» **Task item**
Return, from the listing below, each line where the word "camera" appears.
───
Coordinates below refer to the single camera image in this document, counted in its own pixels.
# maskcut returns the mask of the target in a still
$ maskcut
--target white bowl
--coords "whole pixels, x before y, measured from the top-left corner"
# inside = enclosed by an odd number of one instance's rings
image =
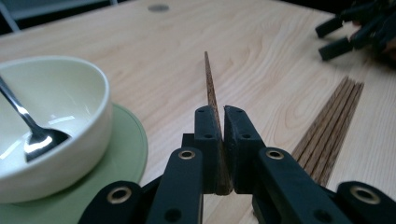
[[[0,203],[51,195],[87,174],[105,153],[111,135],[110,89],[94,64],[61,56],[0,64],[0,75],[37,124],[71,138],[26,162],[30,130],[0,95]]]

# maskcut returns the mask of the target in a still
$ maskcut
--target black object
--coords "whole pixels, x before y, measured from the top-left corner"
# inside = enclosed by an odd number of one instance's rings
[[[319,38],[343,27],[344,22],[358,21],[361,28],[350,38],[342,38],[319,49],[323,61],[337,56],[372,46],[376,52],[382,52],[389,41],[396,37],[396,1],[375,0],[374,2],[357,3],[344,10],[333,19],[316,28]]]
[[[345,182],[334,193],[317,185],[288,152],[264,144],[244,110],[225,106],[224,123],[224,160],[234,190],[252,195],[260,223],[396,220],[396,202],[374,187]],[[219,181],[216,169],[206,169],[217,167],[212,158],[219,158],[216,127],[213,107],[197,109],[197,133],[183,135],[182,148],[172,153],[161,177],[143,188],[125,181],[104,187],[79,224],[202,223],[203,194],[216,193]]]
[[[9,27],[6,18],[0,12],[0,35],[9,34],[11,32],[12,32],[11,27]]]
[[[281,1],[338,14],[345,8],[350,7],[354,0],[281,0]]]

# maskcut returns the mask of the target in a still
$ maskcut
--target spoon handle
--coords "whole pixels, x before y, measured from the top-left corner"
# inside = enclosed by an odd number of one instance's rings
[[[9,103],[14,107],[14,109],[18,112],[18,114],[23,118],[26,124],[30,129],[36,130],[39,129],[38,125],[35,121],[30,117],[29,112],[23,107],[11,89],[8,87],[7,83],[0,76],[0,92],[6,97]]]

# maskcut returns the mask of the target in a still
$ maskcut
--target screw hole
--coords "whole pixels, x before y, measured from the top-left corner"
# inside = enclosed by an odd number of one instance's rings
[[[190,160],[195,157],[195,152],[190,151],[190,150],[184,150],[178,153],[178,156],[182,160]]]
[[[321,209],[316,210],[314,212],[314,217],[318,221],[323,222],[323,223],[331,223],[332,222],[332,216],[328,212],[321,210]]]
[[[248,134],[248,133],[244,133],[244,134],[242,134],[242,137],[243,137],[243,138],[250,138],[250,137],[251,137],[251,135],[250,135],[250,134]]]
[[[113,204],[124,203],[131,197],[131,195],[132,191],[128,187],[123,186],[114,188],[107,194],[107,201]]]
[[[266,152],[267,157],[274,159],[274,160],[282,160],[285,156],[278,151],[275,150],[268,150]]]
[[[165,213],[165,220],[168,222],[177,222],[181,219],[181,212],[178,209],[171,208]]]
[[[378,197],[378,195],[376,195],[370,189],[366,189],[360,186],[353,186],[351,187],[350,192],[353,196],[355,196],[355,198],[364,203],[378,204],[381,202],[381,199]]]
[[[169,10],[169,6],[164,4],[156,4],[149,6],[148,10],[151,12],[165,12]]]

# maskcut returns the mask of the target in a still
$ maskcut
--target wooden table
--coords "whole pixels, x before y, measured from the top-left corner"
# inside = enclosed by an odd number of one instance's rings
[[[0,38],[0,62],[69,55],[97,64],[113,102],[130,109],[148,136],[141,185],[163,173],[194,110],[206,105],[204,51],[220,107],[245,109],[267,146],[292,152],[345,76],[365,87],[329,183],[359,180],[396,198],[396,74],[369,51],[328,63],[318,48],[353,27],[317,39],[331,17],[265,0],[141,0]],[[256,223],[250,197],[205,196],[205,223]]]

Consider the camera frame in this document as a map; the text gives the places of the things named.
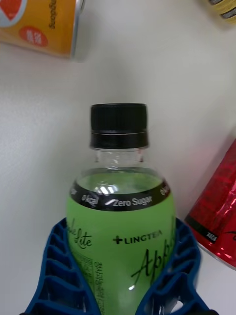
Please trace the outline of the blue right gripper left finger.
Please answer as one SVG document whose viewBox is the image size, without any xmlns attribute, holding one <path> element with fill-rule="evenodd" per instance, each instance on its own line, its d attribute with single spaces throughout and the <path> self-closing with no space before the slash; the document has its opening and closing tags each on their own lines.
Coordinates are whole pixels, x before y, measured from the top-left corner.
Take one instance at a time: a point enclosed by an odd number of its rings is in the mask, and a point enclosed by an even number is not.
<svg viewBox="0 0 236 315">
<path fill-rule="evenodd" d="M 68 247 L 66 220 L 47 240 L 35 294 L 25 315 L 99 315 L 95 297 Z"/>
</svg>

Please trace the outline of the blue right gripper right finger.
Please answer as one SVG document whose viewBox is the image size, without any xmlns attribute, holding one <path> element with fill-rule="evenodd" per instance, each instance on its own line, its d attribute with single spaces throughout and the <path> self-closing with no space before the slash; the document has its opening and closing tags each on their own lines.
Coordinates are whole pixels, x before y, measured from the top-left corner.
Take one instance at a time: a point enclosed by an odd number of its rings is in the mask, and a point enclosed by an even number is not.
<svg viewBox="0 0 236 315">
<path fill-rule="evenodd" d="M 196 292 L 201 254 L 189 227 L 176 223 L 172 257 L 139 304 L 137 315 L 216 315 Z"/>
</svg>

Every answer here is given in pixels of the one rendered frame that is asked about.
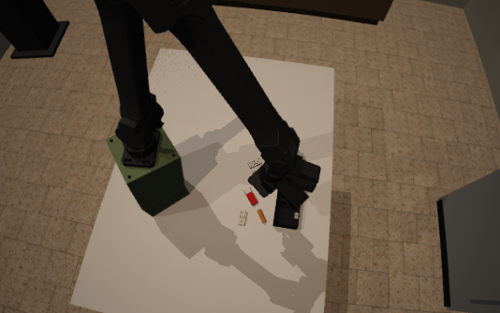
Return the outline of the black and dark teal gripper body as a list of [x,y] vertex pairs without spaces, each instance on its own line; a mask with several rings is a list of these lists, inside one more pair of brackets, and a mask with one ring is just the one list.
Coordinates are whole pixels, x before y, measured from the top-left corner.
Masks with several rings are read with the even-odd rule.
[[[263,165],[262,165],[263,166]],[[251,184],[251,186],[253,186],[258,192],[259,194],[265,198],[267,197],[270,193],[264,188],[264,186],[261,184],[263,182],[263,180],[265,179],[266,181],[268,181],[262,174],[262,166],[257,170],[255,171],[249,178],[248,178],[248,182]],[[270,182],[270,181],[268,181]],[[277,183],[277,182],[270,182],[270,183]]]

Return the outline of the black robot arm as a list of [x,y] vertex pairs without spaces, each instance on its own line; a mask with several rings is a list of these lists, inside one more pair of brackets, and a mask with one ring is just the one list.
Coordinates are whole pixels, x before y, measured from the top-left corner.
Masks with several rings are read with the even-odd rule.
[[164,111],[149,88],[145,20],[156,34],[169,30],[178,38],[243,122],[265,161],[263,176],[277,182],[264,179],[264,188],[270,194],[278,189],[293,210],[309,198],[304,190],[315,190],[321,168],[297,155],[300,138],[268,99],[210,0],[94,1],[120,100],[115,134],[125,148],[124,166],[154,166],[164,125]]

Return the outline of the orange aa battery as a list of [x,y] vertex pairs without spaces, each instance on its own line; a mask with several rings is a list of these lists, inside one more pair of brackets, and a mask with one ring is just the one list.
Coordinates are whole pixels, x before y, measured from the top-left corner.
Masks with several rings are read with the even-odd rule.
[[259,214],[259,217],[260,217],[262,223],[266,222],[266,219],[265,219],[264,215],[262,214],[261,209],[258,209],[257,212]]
───
» **Output for this task**
Coordinates below refer to the single camera image in this document, counted in its own pixels.
Consider the camera frame in this document as a map; the text gives the places of the things named.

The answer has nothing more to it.